**Assignment**
For this exercise, please find the lines in the entries that include the word "power" and copy them.

**Entries supplied**

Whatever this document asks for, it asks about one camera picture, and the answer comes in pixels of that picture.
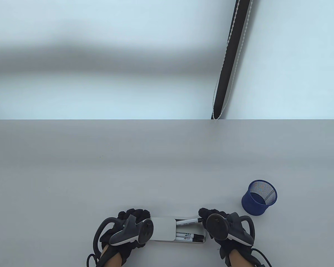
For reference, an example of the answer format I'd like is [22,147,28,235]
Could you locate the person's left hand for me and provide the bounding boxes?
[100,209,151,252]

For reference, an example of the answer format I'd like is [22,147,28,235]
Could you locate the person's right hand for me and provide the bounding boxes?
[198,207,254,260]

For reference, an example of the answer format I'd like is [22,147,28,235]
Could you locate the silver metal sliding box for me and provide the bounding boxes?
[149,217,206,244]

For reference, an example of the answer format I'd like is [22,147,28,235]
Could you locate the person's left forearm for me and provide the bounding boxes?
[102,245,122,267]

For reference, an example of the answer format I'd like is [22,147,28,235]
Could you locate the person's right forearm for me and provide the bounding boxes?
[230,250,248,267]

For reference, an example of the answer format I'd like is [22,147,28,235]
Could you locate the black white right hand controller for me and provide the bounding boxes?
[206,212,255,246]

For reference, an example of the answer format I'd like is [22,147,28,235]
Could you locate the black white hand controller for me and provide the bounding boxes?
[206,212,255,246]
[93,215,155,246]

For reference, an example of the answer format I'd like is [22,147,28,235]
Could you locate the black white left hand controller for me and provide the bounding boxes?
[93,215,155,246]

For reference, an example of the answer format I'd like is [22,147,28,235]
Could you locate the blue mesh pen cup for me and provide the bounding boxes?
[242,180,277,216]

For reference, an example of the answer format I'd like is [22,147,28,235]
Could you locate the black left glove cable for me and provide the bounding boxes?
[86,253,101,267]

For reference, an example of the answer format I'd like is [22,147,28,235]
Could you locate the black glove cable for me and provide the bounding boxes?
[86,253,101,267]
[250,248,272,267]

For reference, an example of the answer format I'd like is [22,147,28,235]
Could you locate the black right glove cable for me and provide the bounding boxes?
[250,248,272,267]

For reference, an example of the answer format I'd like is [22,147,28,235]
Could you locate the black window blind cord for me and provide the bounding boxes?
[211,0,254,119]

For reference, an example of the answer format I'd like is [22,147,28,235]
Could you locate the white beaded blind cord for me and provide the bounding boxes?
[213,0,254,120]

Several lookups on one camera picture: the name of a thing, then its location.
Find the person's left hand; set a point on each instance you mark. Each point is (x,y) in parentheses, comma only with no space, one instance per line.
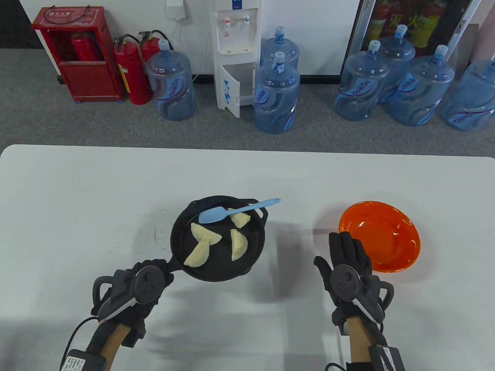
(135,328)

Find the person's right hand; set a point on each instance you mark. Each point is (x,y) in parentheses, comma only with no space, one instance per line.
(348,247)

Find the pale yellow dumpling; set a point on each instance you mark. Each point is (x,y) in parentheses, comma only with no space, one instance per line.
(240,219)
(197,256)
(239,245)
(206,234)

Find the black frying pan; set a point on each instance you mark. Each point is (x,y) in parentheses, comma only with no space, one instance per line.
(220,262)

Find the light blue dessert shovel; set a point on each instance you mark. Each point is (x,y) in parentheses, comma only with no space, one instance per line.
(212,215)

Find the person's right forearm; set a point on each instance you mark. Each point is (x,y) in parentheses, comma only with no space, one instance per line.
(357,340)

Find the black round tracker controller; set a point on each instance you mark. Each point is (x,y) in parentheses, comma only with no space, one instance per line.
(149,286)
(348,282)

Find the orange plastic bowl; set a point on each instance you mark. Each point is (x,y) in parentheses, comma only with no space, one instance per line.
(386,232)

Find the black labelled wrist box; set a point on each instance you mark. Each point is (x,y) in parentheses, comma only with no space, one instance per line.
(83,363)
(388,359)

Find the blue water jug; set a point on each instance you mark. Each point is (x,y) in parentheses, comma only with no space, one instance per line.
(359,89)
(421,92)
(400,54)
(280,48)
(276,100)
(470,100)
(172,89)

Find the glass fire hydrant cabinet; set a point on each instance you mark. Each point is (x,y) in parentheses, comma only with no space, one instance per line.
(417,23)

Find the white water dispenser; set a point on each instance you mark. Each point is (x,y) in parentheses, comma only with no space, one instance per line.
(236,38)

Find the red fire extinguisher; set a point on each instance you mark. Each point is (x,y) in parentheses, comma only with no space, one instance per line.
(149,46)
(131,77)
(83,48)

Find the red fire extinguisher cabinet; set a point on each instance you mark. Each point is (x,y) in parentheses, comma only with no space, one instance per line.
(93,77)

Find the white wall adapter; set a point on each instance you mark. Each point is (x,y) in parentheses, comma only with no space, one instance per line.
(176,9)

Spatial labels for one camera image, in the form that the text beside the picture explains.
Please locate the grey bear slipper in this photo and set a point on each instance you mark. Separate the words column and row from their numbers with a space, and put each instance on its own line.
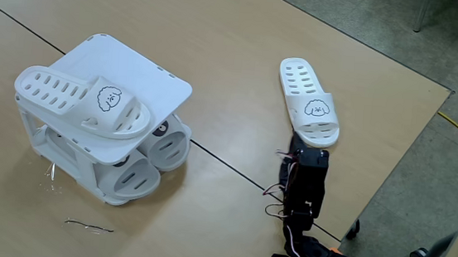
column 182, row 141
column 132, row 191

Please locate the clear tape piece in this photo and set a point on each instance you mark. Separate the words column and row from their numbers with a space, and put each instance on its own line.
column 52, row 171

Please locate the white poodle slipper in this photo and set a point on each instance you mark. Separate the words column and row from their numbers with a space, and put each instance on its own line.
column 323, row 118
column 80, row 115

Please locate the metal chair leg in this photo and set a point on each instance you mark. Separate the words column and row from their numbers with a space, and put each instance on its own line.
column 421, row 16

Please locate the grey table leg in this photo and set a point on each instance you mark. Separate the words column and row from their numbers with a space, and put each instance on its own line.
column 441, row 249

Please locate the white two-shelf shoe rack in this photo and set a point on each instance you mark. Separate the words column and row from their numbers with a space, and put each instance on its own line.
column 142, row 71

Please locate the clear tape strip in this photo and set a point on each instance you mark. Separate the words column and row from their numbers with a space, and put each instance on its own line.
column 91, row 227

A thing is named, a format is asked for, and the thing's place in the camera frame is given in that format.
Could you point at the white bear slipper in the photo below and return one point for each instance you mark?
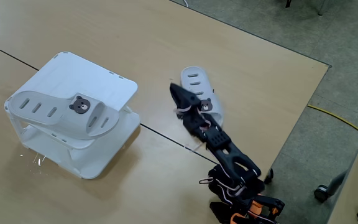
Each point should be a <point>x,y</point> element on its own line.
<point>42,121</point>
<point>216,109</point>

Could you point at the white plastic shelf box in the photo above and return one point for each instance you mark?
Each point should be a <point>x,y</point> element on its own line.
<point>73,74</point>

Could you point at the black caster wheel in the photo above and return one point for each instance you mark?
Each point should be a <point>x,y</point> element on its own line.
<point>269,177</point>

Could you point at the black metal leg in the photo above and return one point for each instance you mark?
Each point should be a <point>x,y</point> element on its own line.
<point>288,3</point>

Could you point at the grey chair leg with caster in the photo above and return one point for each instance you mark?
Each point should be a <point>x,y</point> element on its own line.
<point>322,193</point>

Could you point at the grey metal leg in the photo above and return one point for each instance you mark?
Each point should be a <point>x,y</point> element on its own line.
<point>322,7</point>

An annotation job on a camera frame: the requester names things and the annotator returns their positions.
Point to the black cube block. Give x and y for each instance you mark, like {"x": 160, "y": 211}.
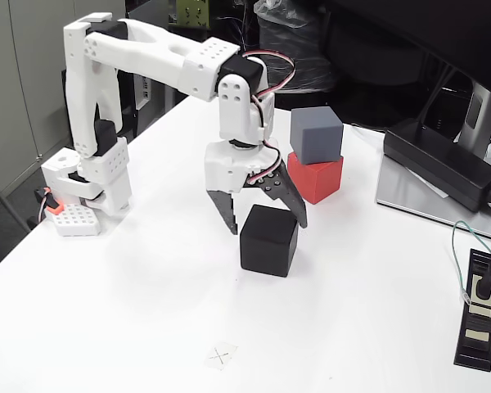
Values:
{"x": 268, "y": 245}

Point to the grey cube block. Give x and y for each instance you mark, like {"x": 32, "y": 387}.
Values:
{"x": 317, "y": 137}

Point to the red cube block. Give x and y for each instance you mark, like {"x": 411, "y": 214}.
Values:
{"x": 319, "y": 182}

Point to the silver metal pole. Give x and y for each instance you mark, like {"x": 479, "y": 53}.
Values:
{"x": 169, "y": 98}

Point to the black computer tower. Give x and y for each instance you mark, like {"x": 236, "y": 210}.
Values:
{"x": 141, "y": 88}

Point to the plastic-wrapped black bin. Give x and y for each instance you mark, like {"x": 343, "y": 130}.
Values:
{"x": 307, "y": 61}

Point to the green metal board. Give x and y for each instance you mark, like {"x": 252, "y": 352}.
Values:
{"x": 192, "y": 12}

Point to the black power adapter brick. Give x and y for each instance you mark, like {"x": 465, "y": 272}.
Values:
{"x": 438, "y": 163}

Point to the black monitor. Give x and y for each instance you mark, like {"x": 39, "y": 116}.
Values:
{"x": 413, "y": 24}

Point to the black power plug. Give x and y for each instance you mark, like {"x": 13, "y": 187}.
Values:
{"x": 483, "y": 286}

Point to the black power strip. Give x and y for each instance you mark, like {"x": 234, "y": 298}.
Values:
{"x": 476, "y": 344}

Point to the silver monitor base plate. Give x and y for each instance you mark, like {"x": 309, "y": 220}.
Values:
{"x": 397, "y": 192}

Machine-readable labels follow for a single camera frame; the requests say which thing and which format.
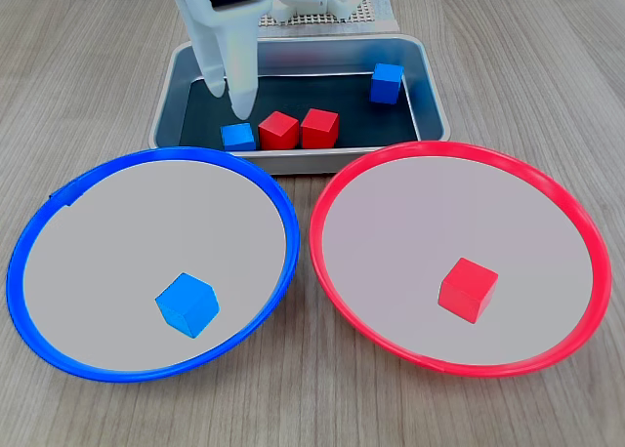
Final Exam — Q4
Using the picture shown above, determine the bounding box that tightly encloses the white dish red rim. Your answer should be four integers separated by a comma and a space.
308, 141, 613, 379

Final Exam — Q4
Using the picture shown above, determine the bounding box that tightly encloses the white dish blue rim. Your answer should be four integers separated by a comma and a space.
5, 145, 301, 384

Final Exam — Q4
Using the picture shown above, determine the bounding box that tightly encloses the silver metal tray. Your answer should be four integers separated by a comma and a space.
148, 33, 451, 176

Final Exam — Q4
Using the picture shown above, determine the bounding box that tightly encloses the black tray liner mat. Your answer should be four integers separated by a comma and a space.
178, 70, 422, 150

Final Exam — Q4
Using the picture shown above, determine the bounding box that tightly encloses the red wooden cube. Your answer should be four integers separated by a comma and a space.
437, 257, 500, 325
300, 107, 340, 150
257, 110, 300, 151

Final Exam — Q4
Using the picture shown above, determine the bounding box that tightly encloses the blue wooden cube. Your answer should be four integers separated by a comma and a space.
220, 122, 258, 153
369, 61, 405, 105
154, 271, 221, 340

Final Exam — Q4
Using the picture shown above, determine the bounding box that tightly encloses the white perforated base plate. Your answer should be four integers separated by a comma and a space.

**Completed exercise**
Point to the black power adapter brick. Give x and y for each instance you mark, like {"x": 465, "y": 272}.
Point to the black power plug. Give x and y for each instance you mark, like {"x": 13, "y": 187}.
Point to the black power strip. Give x and y for each instance you mark, like {"x": 234, "y": 298}.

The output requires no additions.